*TASK REQUIREMENTS*: Reply with one number, the count of lines below that contain the string "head".

*SOURCE MATERIAL*:
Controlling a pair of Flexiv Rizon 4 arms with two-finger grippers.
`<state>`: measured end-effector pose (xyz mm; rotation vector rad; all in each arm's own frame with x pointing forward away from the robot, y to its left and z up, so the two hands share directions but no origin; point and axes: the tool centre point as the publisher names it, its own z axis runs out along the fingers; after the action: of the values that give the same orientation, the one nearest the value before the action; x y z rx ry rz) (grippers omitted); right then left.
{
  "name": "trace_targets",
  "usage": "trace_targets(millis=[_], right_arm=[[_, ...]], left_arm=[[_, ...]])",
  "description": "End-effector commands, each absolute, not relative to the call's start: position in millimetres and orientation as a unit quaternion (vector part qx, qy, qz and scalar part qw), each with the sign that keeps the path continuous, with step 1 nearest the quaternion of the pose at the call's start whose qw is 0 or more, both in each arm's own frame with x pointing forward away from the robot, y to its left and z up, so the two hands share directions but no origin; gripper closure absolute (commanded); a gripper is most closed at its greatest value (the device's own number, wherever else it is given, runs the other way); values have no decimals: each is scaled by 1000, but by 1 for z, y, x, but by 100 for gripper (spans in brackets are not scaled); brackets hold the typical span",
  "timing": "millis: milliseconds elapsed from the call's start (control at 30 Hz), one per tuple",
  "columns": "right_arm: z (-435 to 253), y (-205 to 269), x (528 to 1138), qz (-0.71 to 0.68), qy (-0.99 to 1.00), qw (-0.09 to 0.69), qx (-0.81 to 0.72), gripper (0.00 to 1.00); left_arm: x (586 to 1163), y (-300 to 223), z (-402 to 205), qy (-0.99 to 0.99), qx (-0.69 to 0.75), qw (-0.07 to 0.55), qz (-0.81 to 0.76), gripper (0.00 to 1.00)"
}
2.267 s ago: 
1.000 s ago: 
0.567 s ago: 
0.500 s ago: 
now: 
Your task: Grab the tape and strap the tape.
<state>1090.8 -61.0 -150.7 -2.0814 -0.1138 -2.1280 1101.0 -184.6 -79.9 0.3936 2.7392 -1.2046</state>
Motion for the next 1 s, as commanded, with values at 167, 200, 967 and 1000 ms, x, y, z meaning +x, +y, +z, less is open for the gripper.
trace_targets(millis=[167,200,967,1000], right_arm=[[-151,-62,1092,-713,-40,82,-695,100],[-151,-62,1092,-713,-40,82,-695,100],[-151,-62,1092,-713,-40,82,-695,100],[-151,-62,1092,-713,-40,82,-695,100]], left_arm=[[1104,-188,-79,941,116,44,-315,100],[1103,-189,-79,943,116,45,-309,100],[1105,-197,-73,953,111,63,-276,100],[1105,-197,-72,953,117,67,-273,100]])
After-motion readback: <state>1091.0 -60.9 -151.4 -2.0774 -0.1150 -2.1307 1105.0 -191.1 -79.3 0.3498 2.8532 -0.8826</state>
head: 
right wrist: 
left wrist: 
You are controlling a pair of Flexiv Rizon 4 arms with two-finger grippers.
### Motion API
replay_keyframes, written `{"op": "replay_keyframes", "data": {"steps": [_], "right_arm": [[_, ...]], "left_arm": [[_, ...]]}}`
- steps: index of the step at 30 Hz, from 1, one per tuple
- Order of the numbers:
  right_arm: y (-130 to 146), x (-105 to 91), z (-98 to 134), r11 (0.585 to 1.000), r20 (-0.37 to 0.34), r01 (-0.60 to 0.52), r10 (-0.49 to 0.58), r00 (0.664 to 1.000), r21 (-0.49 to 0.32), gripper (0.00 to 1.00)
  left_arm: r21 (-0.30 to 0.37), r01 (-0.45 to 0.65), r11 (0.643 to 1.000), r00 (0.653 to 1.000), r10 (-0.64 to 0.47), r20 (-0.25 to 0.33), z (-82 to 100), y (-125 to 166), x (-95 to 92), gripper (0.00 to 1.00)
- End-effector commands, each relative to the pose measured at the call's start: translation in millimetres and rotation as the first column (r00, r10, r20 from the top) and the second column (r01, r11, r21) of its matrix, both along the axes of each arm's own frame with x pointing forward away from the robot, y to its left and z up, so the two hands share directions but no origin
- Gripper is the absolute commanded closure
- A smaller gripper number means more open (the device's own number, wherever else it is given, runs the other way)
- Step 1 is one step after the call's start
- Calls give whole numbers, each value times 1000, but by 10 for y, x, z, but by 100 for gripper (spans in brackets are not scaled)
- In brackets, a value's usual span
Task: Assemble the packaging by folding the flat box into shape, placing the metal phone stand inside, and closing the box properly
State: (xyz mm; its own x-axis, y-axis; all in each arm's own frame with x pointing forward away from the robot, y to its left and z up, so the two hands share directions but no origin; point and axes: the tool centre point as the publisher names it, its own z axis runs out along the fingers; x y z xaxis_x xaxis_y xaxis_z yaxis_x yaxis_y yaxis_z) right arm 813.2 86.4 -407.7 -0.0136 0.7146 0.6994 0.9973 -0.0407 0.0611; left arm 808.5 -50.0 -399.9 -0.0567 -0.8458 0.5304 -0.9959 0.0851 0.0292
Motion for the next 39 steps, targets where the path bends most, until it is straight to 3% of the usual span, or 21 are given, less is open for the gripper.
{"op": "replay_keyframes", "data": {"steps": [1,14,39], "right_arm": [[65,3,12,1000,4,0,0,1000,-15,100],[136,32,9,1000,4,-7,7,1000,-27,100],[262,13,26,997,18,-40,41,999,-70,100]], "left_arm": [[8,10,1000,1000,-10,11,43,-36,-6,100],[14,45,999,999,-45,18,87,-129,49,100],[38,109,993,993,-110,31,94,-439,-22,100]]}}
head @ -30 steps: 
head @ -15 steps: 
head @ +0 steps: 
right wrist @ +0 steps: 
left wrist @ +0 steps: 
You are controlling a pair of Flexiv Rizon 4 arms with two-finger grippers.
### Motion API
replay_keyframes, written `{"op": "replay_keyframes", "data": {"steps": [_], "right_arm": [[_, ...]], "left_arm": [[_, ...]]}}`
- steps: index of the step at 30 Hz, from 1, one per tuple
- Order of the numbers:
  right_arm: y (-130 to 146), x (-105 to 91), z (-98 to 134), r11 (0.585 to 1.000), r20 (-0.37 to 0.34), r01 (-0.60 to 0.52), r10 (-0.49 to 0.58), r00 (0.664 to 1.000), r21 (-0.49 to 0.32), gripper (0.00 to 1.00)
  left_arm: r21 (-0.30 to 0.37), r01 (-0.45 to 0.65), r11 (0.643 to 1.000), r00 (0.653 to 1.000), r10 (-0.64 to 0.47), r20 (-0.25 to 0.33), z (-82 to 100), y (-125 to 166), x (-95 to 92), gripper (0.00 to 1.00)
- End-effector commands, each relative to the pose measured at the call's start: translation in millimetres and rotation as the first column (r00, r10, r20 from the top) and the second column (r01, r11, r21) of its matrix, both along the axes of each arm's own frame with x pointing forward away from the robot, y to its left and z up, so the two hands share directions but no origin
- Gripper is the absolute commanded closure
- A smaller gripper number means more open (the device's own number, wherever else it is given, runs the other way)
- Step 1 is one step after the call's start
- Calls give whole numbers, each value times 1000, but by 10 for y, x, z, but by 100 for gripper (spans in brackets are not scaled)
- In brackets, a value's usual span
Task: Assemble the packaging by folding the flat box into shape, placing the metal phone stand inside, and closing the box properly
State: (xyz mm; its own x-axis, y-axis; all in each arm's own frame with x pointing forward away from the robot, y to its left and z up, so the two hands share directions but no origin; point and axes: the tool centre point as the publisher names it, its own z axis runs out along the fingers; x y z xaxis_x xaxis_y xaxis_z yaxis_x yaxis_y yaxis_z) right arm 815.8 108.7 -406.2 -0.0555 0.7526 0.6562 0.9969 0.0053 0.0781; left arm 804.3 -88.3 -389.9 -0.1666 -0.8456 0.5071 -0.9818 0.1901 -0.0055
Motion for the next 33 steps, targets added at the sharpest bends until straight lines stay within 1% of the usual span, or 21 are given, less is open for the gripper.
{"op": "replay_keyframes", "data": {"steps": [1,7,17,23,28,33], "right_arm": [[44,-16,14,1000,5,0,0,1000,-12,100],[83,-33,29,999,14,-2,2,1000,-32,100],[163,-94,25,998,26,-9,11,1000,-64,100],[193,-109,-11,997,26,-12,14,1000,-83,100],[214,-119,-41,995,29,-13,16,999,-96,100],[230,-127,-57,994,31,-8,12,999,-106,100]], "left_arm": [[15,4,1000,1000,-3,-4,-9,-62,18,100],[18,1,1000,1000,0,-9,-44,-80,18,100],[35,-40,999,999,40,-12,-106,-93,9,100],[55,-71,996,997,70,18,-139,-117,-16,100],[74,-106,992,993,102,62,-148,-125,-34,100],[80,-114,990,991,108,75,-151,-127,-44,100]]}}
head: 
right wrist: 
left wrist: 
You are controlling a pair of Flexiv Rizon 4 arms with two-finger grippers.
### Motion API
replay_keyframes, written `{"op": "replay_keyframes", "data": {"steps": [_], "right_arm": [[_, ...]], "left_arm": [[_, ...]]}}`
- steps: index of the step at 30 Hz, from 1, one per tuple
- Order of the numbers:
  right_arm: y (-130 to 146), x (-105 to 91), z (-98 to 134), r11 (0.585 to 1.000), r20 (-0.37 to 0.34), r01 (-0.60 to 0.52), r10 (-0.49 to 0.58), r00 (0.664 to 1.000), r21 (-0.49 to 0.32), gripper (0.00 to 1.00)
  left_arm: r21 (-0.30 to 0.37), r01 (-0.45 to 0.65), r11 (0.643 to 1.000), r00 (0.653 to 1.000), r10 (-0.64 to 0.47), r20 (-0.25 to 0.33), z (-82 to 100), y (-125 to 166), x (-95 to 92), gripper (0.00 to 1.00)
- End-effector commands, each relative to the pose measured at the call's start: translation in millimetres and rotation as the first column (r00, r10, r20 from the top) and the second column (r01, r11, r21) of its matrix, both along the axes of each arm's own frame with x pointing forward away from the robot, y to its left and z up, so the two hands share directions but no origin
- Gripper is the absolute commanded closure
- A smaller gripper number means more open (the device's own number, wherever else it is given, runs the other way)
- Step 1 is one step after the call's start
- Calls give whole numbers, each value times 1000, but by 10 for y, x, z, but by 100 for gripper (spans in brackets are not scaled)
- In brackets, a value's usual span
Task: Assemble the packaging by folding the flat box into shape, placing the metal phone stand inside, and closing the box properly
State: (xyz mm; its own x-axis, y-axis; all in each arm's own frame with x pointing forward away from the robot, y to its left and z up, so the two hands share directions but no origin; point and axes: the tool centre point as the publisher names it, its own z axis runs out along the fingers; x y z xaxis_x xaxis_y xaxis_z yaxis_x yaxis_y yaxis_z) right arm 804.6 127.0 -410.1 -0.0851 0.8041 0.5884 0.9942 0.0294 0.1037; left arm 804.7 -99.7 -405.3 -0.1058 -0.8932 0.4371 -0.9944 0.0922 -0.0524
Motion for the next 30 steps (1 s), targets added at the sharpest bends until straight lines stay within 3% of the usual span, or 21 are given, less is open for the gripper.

*REPLY TO THE EXERCISE*: 5